When I started smoking, more than 15 years ago, cigarette packs cost a measly $8, instead of the overtaxed $40 you pay now (the government managed to rake in $10.69 billion in tobacco excise last year alone). No one had heard of plain packaging and, if you really wanted, you could shop up a cigarette storm at duty free. Now you're allowed to bring just a packet or two into the country.
Since then I have travelled across the globe from Samoa to Sweden, Antarctica to Abu Dhabi, Berlin to Bondi - and never felt so shunned as a smoker than here, in judgment town Australia.
Maybe it's because we are a nation of fitness freaks, of sex and skin, that we care so much about our health that we choose to rain judgment upon those who light up.
At a New Year's Eve party I found myself stuck in an incredibly frustrating conversation with a non-smoker who "just didn't get it". I sat there and listened with gritted teeth while she criticised me for my choices in life. Happy new year, me.
Last year I was regularly sprayed with a Super Soaker by a crazy yogi whose studio sat above a quiet smoking spot I would adjourn to. Today, it's a wasteland devoid of smokers.
Now, I'm all for quitting and getting off the cigs, but in my own time and when I want to.
According to the 2016 National Drug Strategy Household Survey, daily smoking rates for Australians aged 18 and over dropped from 20 per cent in 2001 to 13 per cent in 2016. People who have quit smoking outnumber people who currently smoke: in 2016, 61 per cent of people who had ever smoked had quit. The last national health survey in 2014-15 found 2.6 million adults (14.5 per cent) smoked daily, down from almost 25 per cent in 1995.

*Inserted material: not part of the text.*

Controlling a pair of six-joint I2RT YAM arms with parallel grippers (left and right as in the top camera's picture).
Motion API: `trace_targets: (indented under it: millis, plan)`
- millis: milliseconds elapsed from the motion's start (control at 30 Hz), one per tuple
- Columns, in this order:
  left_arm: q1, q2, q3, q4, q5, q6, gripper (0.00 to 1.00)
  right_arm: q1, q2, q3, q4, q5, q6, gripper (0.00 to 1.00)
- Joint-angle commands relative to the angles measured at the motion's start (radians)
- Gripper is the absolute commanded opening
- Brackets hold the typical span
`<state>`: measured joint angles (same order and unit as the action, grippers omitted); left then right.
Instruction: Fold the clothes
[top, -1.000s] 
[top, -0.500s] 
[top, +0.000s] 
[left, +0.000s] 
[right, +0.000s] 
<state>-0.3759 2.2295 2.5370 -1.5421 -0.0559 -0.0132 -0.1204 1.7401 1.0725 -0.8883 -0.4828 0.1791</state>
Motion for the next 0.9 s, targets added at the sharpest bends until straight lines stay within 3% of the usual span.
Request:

The writing is on the wall for cigarettes as we know them, but it won't mean the end of bad habits.
A national survey of adolescent drug use in the US found while cigarette smoking had dropped, marijuana use had risen.
One of the world's biggest tobacco companies, Philip Morris, has already announced plans to "quit" for good, and hopes to stop production of cigarettes, in place of vapes and heated tobacco products, by 2020 in a bid for a "smoke free" Australia.
"I hope by 2020 we stop selling conventional cigarettes if not completely, then handing them over to someone else to worry about," Paul Riley, president of Philip Morris Japan, told me last month. "If we can go hard enough, we'll be close by the end of 2020 not to have to sell the conventional product (cigarettes).
"The reality is you can't get away from the fact the WHO (World Health Organisation) itself says that even if they continue with the same methods they have today, like plain packaging, higher taxes, the number of people smoking in 20 years' time is not going to be too much different from today."
I try to hide my smoking as best I can these days. I'd rather a cigarette in silence than socially. It's become my own secret shame in a weird way.
It seems I might be fighting a losing battle.